## [TASK PROMPT]
Find how many lines of the following entries contain "block". Reply with the number alone.

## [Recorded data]
____________________

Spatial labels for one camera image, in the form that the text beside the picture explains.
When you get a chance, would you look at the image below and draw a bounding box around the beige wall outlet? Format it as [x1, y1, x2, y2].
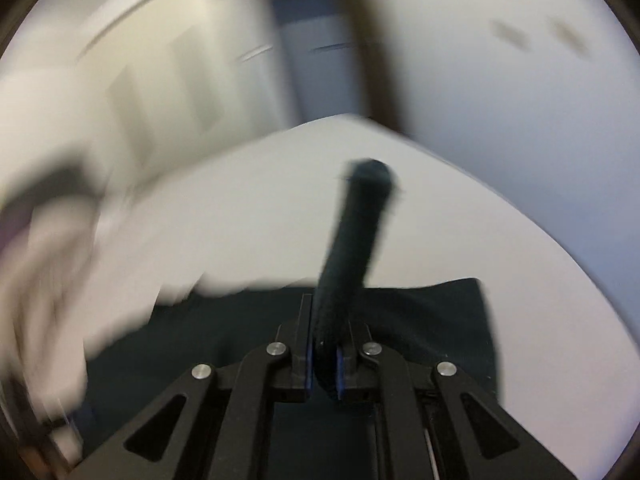
[491, 19, 532, 52]
[549, 16, 592, 57]

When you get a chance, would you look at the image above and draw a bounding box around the white closet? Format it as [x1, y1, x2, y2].
[0, 0, 297, 191]

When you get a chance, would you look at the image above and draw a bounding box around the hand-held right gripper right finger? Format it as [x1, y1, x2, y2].
[336, 320, 578, 480]

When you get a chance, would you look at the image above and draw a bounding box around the white bed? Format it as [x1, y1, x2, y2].
[75, 114, 628, 480]

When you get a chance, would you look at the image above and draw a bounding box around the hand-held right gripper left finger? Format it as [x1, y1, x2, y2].
[65, 294, 315, 480]

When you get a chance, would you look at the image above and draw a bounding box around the grey-blue door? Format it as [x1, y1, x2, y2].
[269, 0, 373, 126]

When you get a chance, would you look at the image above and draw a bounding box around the dark green sweater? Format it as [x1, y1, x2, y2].
[82, 159, 502, 480]

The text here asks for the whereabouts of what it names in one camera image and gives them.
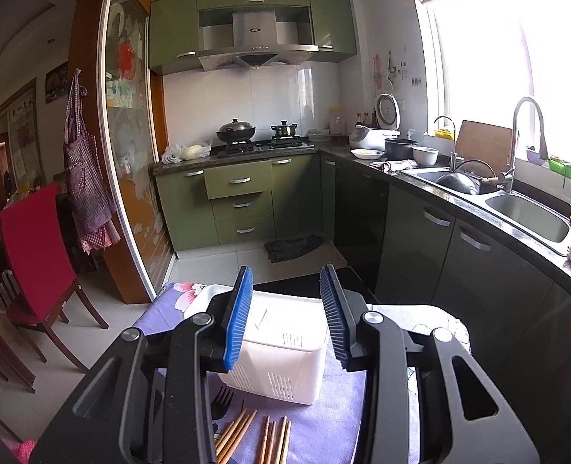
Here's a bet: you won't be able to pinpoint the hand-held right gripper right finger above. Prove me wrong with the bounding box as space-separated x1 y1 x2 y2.
319 264 540 464

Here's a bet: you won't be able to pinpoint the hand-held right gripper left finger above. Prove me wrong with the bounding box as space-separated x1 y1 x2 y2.
28 266 256 464

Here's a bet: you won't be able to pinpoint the white plastic utensil holder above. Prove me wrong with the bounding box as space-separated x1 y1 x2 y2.
203 284 329 406

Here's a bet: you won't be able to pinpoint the bunch of wooden chopsticks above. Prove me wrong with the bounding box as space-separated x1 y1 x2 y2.
214 408 292 464

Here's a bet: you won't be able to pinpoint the black fork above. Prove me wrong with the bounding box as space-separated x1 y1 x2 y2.
211 387 235 421

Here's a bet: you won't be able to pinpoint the dark cloth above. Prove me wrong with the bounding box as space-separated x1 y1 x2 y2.
264 235 326 264

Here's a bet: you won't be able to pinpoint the purple floral tablecloth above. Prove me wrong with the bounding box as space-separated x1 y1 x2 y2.
133 280 470 464

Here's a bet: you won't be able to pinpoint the green base cabinets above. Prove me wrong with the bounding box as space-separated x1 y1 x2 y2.
154 152 337 252

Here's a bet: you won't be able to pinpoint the open green drawer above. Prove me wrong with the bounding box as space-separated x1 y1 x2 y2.
204 159 274 200

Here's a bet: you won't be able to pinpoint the dark base cabinets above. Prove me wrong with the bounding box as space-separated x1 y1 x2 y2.
334 157 571 464

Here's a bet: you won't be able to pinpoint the dishcloth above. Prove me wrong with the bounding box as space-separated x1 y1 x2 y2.
370 159 416 173

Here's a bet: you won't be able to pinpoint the bag of white food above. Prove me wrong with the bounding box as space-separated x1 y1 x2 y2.
179 140 213 160

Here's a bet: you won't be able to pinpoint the black gas stove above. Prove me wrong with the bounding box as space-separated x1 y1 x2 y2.
215 138 315 155

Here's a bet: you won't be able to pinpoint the black inner pot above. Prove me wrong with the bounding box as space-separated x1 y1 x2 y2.
384 138 419 161

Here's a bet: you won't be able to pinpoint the dark wok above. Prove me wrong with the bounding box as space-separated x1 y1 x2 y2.
435 159 499 196

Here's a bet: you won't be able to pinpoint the black wok with lid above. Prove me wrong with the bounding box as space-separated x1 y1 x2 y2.
216 117 257 145

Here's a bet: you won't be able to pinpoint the white rice cooker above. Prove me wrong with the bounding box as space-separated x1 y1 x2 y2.
350 93 402 152

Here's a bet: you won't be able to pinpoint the white bowl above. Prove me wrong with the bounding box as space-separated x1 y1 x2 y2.
412 146 439 166

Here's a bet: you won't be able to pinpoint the steel pot with lid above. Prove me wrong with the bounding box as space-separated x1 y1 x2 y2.
271 120 299 140

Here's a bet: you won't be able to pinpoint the sliding glass door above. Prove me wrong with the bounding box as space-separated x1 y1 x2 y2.
97 0 170 303

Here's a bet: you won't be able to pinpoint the checkered apron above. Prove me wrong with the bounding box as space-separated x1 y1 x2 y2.
63 70 122 254

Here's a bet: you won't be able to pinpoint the small steel faucet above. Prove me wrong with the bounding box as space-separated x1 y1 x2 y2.
433 116 460 171

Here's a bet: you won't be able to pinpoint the red cushioned chair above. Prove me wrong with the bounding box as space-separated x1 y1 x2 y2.
0 183 109 373

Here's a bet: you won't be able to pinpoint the steel double sink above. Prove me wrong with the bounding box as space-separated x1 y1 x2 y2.
401 164 571 257

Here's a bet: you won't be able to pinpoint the wooden cutting board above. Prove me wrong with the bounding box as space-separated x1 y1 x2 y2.
457 120 515 175

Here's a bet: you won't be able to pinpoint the pink clothing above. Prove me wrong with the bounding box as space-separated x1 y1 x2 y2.
2 437 37 464

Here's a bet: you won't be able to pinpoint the tall steel faucet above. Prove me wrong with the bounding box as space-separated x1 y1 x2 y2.
500 97 549 193

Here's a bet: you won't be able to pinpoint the green plastic containers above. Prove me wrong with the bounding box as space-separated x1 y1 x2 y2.
549 155 571 181

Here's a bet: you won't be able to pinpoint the steel range hood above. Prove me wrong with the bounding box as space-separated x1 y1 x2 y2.
198 10 320 71

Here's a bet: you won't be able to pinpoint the window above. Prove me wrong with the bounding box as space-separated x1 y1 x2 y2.
421 0 571 170

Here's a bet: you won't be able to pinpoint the wall poster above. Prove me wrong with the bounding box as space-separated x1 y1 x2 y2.
7 104 44 189

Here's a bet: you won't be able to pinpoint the green wall cabinets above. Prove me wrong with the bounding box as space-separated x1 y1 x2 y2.
148 0 358 75

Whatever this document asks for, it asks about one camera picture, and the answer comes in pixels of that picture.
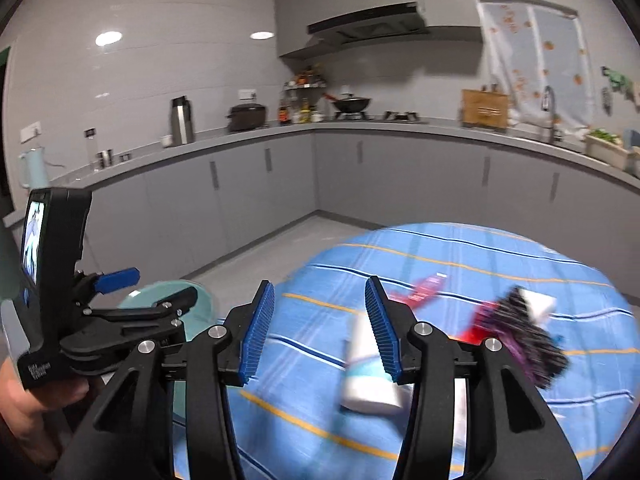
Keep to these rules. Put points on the steel thermos jug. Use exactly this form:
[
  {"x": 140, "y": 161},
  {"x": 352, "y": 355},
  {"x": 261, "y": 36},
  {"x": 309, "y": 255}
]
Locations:
[{"x": 181, "y": 120}]

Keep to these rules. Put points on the tall glass jar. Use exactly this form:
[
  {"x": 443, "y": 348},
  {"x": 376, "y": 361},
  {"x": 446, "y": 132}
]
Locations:
[{"x": 91, "y": 152}]

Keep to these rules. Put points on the white tube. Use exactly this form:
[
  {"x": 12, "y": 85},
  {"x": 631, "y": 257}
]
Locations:
[{"x": 367, "y": 395}]

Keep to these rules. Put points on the teal ceramic bowl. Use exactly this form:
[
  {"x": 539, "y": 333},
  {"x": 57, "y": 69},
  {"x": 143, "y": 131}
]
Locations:
[{"x": 204, "y": 310}]

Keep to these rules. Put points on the hanging green cloths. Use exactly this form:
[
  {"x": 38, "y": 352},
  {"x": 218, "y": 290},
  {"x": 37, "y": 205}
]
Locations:
[{"x": 620, "y": 80}]

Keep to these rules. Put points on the orange-print window curtain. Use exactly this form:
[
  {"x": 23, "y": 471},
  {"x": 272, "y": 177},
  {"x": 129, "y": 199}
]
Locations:
[{"x": 530, "y": 60}]

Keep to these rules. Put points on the white wall outlet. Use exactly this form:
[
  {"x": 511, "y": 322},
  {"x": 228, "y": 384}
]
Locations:
[
  {"x": 30, "y": 131},
  {"x": 247, "y": 94}
]

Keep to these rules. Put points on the purple foil wrapper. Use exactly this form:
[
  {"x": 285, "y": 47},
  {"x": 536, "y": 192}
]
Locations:
[{"x": 525, "y": 335}]

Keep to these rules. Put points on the wooden knife block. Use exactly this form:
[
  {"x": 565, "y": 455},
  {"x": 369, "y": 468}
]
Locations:
[{"x": 482, "y": 110}]

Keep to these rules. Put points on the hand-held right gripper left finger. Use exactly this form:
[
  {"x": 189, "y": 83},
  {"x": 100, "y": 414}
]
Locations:
[{"x": 257, "y": 330}]

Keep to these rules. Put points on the black wok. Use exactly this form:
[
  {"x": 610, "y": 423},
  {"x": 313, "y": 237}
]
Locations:
[{"x": 352, "y": 105}]

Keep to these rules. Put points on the small metal cup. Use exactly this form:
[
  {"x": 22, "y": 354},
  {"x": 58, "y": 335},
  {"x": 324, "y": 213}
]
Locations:
[{"x": 105, "y": 158}]

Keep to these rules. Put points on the gas stove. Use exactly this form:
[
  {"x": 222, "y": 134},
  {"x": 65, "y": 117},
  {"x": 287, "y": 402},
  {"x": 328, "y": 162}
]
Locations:
[{"x": 400, "y": 116}]

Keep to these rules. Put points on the light blue kettle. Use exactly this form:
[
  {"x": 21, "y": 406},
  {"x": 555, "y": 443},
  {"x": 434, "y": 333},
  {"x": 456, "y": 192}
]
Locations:
[{"x": 35, "y": 170}]

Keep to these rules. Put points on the white foam block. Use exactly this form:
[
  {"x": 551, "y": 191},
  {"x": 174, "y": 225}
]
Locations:
[{"x": 542, "y": 305}]

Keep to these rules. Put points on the black range hood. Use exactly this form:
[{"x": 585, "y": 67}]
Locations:
[{"x": 370, "y": 22}]

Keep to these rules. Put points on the blue striped tablecloth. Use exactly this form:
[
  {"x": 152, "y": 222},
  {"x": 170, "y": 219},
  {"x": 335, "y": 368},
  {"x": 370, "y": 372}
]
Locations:
[{"x": 450, "y": 260}]

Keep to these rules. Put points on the grey base cabinets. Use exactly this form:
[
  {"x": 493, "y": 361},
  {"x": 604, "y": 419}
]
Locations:
[{"x": 400, "y": 175}]

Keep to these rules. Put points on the small white bowl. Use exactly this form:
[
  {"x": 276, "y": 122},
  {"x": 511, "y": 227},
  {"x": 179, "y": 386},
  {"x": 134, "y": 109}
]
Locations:
[{"x": 166, "y": 140}]

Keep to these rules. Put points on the person's left hand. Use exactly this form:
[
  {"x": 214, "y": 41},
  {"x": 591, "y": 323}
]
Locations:
[{"x": 30, "y": 410}]

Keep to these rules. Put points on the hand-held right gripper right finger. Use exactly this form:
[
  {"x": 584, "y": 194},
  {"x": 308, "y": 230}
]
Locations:
[{"x": 382, "y": 330}]

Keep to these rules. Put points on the basket of green vegetables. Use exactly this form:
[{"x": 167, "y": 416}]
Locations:
[{"x": 605, "y": 152}]

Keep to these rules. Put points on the red plastic wrapper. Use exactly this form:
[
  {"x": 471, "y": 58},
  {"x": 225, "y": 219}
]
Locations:
[{"x": 425, "y": 290}]

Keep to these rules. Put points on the steel faucet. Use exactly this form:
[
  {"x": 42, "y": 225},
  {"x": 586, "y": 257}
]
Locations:
[{"x": 549, "y": 95}]

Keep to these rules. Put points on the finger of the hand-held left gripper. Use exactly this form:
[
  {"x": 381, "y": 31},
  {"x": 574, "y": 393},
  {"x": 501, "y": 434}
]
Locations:
[
  {"x": 117, "y": 280},
  {"x": 165, "y": 305}
]

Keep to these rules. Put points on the dark rice cooker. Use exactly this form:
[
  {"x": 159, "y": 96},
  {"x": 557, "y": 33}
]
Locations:
[{"x": 247, "y": 117}]

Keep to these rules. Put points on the rack of condiment bottles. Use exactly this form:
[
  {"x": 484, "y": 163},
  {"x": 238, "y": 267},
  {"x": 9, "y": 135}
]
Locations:
[{"x": 302, "y": 110}]

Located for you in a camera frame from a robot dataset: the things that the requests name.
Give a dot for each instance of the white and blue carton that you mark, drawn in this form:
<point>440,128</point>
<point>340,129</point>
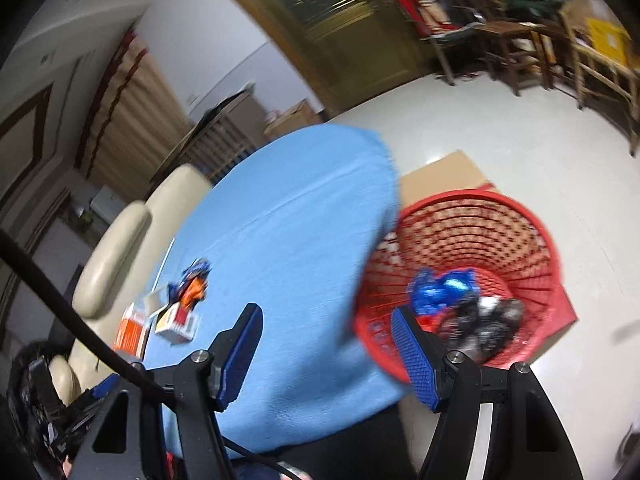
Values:
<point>175,325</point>

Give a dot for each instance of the brown cardboard box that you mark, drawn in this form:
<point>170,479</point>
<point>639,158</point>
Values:
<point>295,117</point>

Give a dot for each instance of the black and silver wrappers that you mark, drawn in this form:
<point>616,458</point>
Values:
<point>492,320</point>

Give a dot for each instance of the red plastic mesh basket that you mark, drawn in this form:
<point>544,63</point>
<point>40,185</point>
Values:
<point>500,220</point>

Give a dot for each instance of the flat brown cardboard sheet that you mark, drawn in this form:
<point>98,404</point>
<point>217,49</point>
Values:
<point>440,170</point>

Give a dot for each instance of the small dark wooden table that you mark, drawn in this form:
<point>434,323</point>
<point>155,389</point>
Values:
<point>510,30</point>

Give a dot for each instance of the orange and white carton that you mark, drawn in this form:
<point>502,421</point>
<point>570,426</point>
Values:
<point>131,330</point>

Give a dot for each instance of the wooden slatted crib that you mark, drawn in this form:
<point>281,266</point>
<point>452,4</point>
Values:
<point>225,140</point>

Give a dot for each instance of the blue tablecloth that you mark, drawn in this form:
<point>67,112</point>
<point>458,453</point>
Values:
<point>290,210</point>

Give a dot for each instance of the blue foil wrapper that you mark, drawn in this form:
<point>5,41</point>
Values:
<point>440,290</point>

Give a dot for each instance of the beige pleated curtain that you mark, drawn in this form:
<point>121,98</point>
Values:
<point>135,125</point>

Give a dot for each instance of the cream leather sofa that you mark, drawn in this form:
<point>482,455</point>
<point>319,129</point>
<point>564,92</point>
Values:
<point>125,240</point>

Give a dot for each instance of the small white appliance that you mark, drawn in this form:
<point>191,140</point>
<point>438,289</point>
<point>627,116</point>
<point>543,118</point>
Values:
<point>106,202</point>

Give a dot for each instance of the crumpled blue snack wrapper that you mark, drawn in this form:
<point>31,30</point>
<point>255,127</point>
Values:
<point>196,269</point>

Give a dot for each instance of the yellow box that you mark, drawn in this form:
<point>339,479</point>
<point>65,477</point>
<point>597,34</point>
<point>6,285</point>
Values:
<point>607,40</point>

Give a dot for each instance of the wooden cabinet with painted panel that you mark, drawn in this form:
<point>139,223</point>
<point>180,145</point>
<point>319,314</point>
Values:
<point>350,60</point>

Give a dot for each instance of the light wooden chair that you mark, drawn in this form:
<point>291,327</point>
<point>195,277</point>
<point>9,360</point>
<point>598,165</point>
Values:
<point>590,75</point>

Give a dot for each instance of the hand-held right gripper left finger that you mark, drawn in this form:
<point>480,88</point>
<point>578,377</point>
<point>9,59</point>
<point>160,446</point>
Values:
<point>240,355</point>

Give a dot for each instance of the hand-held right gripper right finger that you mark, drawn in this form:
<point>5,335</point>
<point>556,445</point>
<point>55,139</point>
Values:
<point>415,355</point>

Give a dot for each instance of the black metal chair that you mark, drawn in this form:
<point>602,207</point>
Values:
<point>450,40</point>

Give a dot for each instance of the red cloth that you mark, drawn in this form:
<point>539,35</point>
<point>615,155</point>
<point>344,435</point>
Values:
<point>415,5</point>

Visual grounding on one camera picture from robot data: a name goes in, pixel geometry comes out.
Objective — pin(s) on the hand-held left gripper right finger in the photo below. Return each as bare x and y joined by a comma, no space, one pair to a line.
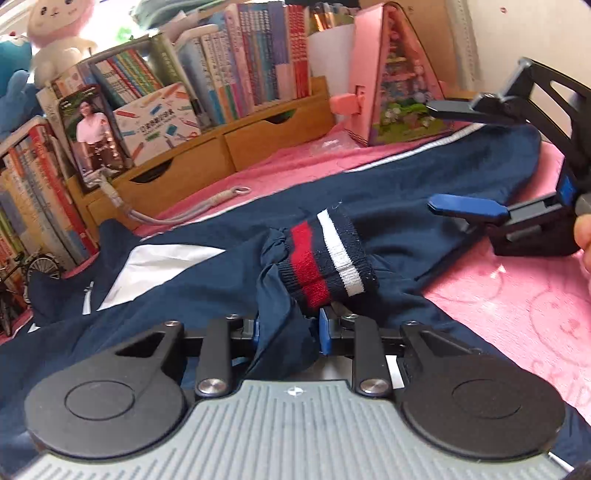
325,332

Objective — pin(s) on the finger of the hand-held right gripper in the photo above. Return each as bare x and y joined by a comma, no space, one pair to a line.
457,108
461,206

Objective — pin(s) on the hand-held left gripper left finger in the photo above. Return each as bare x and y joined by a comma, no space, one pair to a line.
249,334

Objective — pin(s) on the navy and white jacket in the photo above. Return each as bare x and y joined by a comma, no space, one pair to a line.
392,184

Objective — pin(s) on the person's right hand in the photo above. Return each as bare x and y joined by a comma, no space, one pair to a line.
585,244

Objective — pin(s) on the pink rabbit print blanket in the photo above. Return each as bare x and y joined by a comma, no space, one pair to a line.
508,314

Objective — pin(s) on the pink triangular miniature house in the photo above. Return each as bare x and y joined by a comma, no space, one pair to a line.
364,60

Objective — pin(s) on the clear plastic wrapper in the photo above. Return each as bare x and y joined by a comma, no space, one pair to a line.
334,144

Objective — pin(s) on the white pen holder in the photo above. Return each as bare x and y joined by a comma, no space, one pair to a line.
330,55

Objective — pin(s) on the wooden drawer organiser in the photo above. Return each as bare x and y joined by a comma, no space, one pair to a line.
194,152

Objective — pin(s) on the row of slim textbooks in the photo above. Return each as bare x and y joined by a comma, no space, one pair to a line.
258,55

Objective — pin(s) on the black model bicycle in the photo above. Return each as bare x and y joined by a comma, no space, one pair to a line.
44,265

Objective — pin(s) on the white box pencil print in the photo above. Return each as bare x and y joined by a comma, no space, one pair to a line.
157,124

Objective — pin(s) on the row of tall books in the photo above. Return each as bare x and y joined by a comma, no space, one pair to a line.
27,184

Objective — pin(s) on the blue cat plush toy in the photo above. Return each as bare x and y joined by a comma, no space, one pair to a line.
14,92

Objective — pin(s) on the pink rabbit plush toy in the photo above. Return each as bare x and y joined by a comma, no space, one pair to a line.
55,18

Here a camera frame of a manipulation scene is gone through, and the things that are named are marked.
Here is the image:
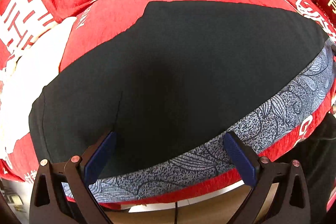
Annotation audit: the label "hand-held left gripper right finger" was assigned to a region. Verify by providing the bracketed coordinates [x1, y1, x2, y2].
[224, 131, 311, 224]

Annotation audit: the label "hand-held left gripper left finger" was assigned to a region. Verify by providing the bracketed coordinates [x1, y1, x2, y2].
[29, 131, 117, 224]

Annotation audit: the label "black pants with patterned waistband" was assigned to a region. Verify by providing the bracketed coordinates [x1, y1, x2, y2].
[28, 0, 335, 203]

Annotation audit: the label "white cloth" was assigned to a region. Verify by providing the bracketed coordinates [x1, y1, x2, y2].
[0, 17, 77, 161]

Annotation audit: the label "red printed sofa seat cushion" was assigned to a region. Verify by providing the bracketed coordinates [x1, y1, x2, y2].
[0, 0, 336, 211]

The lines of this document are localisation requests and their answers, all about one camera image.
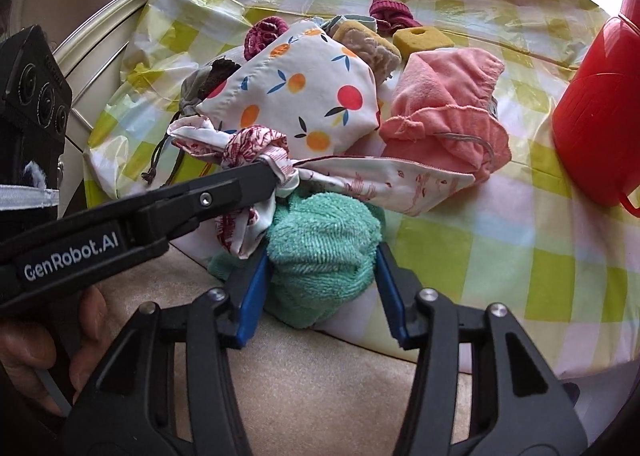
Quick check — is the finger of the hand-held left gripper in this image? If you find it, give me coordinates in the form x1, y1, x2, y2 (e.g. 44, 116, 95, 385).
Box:
82, 161, 282, 247

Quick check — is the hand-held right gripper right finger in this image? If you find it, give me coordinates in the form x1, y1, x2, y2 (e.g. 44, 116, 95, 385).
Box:
375, 241, 588, 456

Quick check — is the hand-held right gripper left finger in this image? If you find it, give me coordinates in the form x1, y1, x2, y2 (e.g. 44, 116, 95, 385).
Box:
62, 249, 273, 456

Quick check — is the green terry towel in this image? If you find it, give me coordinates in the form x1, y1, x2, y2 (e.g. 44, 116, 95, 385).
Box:
207, 190, 387, 330

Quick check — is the white red-print cloth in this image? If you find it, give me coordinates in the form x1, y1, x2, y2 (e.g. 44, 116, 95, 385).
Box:
167, 116, 476, 258

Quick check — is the yellow sponge with white fleece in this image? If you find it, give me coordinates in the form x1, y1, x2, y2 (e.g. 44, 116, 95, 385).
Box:
332, 19, 403, 83

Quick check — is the red plastic bucket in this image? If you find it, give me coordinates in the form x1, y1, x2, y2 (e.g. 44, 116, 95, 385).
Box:
551, 0, 640, 218

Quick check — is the person's left hand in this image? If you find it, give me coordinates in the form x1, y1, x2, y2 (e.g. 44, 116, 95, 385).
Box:
0, 285, 109, 418

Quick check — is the white cabinet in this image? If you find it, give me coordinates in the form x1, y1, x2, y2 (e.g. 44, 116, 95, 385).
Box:
50, 0, 182, 158

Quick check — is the dark brown cloth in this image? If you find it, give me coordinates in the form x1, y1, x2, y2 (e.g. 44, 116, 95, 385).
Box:
207, 58, 242, 88

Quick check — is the white fruit-print pouch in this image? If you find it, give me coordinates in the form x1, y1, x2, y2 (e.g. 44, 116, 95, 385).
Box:
195, 20, 382, 158

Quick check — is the maroon knitted cloth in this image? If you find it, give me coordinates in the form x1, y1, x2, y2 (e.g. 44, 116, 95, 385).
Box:
244, 17, 291, 60
369, 0, 414, 32

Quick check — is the pink cloth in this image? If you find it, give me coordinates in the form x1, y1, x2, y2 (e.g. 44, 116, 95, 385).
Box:
378, 47, 512, 187

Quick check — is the light blue cloth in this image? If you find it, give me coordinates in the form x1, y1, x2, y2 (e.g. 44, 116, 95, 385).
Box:
320, 14, 379, 35

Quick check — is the yellow sponge with hole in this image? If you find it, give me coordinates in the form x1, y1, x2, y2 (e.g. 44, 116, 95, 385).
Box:
392, 25, 454, 58

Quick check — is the grey drawstring pouch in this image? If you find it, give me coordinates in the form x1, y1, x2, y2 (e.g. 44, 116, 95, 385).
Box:
141, 68, 212, 187

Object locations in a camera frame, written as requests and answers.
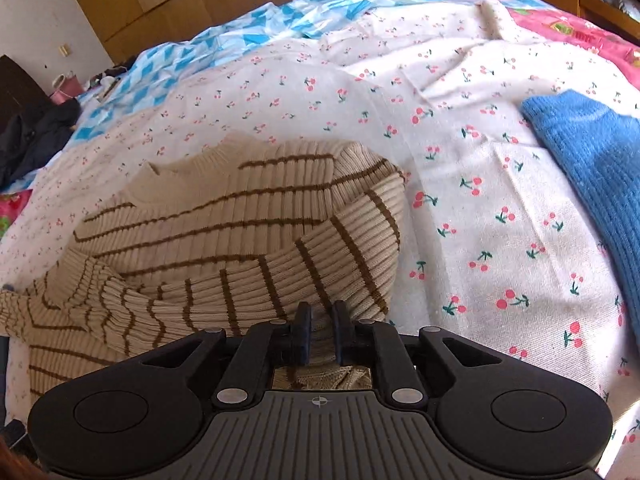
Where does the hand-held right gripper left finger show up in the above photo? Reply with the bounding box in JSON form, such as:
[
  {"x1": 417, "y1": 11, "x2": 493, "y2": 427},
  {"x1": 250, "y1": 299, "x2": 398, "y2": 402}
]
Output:
[{"x1": 137, "y1": 302, "x2": 313, "y2": 408}]

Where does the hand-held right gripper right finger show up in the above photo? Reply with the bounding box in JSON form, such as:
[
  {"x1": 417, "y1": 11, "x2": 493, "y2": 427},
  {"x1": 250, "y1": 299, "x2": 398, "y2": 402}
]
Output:
[{"x1": 332, "y1": 301, "x2": 503, "y2": 406}]

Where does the beige brown-striped knit sweater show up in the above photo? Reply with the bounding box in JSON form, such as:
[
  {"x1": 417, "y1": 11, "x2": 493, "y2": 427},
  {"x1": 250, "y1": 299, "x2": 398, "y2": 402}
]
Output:
[{"x1": 0, "y1": 131, "x2": 407, "y2": 406}]

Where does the cherry print bed sheet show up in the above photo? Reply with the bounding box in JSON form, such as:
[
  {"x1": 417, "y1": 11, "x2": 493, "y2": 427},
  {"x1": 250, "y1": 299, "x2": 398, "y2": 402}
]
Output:
[{"x1": 0, "y1": 0, "x2": 640, "y2": 480}]

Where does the blue white geometric quilt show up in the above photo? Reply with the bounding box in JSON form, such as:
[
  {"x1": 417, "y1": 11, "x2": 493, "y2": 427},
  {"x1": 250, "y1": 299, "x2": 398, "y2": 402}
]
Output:
[{"x1": 70, "y1": 0, "x2": 511, "y2": 142}]

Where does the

____________________

## [RESULT OF THE TASK]
2